I risultati di uno studio condotto da ricercatori della Università di Okayama offre prove che la birra può in effetti aiutare a contrastare gli effetti carcinogenici di una classe di composti che si trovano nel cibo cotto. Lo studio esaminava nello specifico gli effetti della birra sulle mutazioni causate da questi composti che sono il primo gradino nel tramutare cellule sane in cellule cancerose. I risultati sono stati pubblicati nel numero di gennaio 1999 del Journal of
Agricultural and Food Chemistry.
I ricercatori hanno esaminato l'efficacia di 24 diverse birre nell'annullare mutazioni associate con diversi tipi di amine eterocicliche prodotte quando si applica il calore al cibo. I cibi contenenti proteine producon livelli particolarmente alti dei composti, e la loro connessione con processi di formazione tumorale fu riportata per la prima volta più di dieci anni fa. Le birre testate venivano da tutto il mondo, e includevano 17 birre chiare, quattro birre scure, due rosse e due non alcoliche.

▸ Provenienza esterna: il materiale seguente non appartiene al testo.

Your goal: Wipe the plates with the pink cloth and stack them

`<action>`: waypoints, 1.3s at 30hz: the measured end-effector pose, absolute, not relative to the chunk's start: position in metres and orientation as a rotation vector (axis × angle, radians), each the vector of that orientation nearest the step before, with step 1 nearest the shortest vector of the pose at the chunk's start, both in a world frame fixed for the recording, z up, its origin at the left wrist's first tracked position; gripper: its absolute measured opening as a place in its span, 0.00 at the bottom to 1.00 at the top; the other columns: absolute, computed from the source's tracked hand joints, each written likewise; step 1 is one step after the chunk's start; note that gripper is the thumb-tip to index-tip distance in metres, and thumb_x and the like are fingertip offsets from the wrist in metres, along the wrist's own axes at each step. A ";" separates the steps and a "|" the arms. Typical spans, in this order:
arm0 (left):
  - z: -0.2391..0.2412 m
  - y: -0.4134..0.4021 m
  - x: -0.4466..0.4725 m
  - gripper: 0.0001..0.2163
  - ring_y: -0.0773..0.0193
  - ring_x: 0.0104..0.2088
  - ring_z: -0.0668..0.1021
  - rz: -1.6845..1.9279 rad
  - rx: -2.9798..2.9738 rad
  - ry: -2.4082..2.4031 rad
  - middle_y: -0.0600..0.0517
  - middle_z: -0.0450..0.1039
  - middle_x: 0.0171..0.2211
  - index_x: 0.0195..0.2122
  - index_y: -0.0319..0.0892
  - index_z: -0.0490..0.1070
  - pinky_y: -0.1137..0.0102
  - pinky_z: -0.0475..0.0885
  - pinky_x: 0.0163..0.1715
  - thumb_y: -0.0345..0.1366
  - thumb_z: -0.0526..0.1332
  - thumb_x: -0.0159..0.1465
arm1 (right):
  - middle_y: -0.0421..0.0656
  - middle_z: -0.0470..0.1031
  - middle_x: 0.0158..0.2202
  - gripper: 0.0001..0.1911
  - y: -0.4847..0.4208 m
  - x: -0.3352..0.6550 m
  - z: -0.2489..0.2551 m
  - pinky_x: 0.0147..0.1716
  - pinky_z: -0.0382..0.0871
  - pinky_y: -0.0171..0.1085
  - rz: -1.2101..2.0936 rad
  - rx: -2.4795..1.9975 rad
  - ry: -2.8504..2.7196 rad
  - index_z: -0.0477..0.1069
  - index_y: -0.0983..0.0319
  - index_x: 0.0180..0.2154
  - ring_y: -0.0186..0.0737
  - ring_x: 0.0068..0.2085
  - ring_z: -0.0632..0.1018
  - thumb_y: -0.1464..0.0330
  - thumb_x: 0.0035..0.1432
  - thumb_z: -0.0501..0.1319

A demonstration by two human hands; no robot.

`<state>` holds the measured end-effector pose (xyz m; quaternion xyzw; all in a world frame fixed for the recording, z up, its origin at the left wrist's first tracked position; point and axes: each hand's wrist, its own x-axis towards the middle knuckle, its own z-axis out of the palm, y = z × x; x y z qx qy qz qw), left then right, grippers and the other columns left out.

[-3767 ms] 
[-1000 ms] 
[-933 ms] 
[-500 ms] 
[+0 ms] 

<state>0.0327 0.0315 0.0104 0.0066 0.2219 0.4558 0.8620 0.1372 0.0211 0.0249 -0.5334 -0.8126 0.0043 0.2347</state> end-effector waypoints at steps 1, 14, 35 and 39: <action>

Interessante notare che i ricercatori hanno scoperto che le birre scure hanno dimostrato gli effetti più pronunciati nell'inibire le mutazioni legate al cancro, mentre la birra non alcolica e una delle birre chiare non hanno mostrato alcun effetto. Le scoperte di questo studio aiutano a rafforzare l'idea che il luppolo può avere proprietà anticancro, come riportato già da altri studiosi.

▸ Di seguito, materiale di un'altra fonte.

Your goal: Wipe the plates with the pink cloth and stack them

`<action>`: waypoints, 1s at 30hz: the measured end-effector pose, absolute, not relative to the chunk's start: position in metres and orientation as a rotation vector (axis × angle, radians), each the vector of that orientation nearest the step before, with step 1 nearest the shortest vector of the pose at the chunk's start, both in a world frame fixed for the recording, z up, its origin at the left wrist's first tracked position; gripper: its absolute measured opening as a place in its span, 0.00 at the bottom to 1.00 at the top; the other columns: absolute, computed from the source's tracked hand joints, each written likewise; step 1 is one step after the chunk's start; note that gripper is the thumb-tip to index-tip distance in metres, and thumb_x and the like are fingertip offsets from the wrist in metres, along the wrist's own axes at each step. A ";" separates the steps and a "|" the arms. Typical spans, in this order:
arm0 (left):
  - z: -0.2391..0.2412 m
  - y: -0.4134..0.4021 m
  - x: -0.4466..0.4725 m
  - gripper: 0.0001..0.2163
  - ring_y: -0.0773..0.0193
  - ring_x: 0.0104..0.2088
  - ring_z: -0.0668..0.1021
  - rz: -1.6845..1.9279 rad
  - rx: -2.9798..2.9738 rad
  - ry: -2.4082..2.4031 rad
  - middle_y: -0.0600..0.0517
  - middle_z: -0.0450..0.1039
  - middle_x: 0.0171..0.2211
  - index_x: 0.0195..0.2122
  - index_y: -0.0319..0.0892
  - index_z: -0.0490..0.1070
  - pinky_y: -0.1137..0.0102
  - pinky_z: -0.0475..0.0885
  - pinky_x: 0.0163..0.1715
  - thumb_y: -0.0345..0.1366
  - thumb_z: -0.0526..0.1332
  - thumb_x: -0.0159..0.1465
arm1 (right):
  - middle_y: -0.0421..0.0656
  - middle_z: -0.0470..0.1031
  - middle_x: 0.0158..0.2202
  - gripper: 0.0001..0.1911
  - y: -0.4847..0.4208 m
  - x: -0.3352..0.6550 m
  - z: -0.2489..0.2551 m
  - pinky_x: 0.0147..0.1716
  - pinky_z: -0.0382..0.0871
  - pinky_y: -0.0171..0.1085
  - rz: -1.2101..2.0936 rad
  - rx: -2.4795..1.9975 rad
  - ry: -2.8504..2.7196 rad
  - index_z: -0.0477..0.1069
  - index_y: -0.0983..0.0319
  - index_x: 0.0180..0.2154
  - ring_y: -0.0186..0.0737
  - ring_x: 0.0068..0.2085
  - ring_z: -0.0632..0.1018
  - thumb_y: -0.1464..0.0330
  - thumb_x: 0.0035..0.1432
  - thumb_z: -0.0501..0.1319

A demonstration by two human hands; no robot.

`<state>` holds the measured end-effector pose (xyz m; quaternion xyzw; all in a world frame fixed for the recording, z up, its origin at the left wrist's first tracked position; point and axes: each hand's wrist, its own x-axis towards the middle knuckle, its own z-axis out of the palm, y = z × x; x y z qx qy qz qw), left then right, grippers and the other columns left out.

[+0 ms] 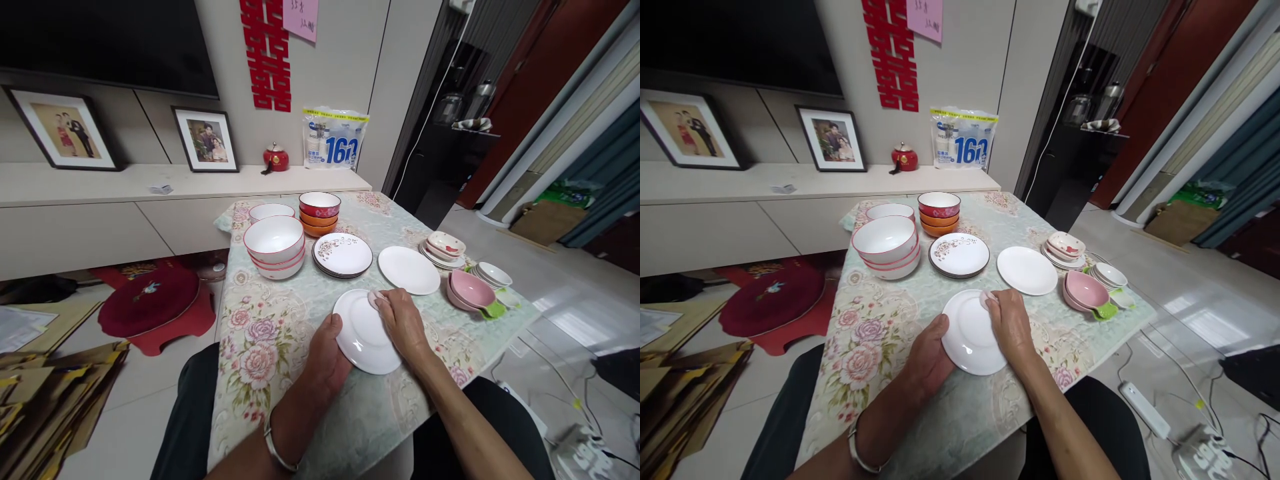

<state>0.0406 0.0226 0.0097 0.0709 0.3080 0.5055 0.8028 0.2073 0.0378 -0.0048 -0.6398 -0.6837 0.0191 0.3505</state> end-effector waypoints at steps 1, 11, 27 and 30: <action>0.010 0.022 0.041 0.14 0.47 0.52 0.78 1.090 0.146 0.656 0.40 0.81 0.43 0.50 0.34 0.72 0.52 0.69 0.57 0.32 0.55 0.66 | 0.49 0.75 0.37 0.15 0.031 0.207 -0.006 0.43 0.70 0.48 0.047 -1.670 -1.768 0.74 0.62 0.43 0.49 0.42 0.74 0.61 0.69 0.51; 0.006 0.023 0.040 0.08 0.49 0.50 0.79 1.082 0.122 0.634 0.42 0.80 0.41 0.42 0.37 0.74 0.55 0.71 0.54 0.31 0.57 0.65 | 0.56 0.69 0.62 0.22 -0.026 0.171 -0.018 0.59 0.68 0.57 -0.105 -1.486 -2.030 0.61 0.61 0.63 0.52 0.63 0.69 0.69 0.70 0.52; 0.006 0.021 0.039 0.10 0.46 0.51 0.78 1.099 0.151 0.665 0.41 0.81 0.40 0.43 0.36 0.73 0.53 0.70 0.55 0.32 0.62 0.61 | 0.50 0.77 0.47 0.17 0.049 0.190 0.018 0.51 0.70 0.46 0.321 -1.698 -2.039 0.73 0.63 0.46 0.48 0.49 0.77 0.64 0.71 0.48; 0.005 0.020 0.041 0.08 0.47 0.51 0.78 1.112 0.154 0.680 0.41 0.81 0.40 0.42 0.36 0.74 0.54 0.70 0.55 0.31 0.60 0.63 | 0.48 0.77 0.44 0.17 0.034 0.198 0.013 0.47 0.71 0.46 0.298 -1.764 -1.938 0.72 0.61 0.45 0.48 0.46 0.77 0.62 0.72 0.47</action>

In uno studio del 1995, condotto da un altro gruppo di ricercatori giapponesi, gli esperimenti hanno dimostrato che i flavonoidi nel luppoloo (i pigmenti gialli nei fiori sbocciati) inibiscono uan reazione infiammatoria nelle cellule dei tumori cutanei umani. Un altro studio di ricercaotri della Oregon State University nel 1998 ha pure dimostrato che i flavonoidi erano tossici per certe cellule umane cancerose, sebbene fossero ben tollerati dalle cellule normali non cancerose dallo stesso tipo di tessuto umano.